The captain caught him by the shoulder. "Sit down," he said. "You're dog-tired. There. That's all right. Now."

The old man sat down weakly on a log and took his head in his hands. He shook as if he had a chill. When the tremor had passed Captain Jim said: "Better, eh? Well. When you feel like work come over an' help us on the steam-box. Know how to warp boards, eh? ... Come away, boys. Don't bother him. He's a bit touched."

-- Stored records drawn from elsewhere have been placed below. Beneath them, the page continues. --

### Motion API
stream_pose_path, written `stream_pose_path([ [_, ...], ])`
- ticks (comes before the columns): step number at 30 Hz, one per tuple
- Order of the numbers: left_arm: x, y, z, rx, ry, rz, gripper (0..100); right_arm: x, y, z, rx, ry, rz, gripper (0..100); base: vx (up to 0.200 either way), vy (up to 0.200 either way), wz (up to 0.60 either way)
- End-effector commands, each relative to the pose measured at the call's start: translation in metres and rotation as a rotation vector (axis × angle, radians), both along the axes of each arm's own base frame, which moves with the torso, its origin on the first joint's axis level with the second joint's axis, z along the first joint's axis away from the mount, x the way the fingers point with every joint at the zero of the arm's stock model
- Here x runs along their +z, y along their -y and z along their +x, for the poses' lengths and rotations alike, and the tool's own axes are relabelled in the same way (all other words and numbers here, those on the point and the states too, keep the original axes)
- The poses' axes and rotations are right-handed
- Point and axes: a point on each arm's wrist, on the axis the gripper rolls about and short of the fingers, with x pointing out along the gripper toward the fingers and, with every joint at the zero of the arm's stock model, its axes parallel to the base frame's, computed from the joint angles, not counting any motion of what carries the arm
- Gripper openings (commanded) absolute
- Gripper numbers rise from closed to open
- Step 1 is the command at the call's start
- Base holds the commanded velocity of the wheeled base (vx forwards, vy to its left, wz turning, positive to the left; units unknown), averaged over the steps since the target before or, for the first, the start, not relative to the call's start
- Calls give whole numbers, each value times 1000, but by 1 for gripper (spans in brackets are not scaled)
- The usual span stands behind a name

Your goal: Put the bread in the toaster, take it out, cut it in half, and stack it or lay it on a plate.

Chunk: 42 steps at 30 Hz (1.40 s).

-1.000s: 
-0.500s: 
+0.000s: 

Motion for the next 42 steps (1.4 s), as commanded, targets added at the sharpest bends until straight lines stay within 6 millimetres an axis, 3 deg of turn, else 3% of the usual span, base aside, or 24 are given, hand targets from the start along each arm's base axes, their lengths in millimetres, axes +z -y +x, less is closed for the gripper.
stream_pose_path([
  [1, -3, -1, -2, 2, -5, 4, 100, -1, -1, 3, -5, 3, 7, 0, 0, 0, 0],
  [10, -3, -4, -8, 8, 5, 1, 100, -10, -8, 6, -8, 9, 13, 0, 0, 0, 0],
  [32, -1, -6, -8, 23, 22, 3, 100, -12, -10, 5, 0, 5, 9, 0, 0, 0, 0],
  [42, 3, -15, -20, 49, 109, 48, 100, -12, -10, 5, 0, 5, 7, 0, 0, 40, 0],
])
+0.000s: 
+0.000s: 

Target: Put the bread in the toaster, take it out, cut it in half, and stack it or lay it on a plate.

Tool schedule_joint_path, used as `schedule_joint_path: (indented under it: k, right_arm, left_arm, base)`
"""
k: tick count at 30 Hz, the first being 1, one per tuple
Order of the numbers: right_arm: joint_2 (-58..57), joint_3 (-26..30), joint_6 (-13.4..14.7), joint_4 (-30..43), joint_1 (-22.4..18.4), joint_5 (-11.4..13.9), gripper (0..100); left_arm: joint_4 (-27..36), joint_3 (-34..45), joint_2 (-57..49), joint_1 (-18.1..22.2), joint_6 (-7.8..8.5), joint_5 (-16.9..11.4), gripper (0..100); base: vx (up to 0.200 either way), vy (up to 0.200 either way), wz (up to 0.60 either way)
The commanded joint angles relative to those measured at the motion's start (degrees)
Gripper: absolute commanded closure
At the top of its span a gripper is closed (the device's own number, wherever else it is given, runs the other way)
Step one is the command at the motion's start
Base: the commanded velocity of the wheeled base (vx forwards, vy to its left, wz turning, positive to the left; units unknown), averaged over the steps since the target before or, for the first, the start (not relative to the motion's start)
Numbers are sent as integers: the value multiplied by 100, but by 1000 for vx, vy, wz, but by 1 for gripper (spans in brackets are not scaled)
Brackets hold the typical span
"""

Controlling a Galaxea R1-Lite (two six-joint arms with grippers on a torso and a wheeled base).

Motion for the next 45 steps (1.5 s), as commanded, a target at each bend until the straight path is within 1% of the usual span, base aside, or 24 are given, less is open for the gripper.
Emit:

They did not bother him. They did not even appear to notice him. And, though they watched him and speculated about him all the afternoon, they did it with that cunning of village curiosity that seems so indifferent and is so secretly keen.

He took his place among them at the steam-box, and his crippled hands did not seem to interfere with his work. But he refused to wield an ax as he had refused the adz; he continued dumb; and when the afternoon was done he took his supper on the hotel veranda at the captain's expense, accepted a corn-cob pipe and a plug of tobacco, and wandered away up the beach in the fading light.

He did not reappear until the morning. Subsequently it was found that he had taken possession of a deserted shack in a hollow behind the captain's farm, where a bend in the shore-line met the trickle of a swamp.

"I seen a man had hands like that afore," Captain Jim said. "He done it handlin' grain-bags. Yeh. When they ust to team it down here an' load it into schooners—afore the railroad was built up yonder. But he 'ain't been a longshoreman. He's been a deep-sea sailor er I'll eat my hat. Wonder what he's doin' away up here, anyway."


4

Port Derby is hundreds of miles from the ocean and ten miles from a railroad, even. The mail arrived on a buckboard once a day. The fish were taken to a shipping port, on the tug, once a week. Between fishing and farming the little community supported itself in a contented isolation, and if old "Sam" had wished to escape the world he could not have chosen a better hermitage.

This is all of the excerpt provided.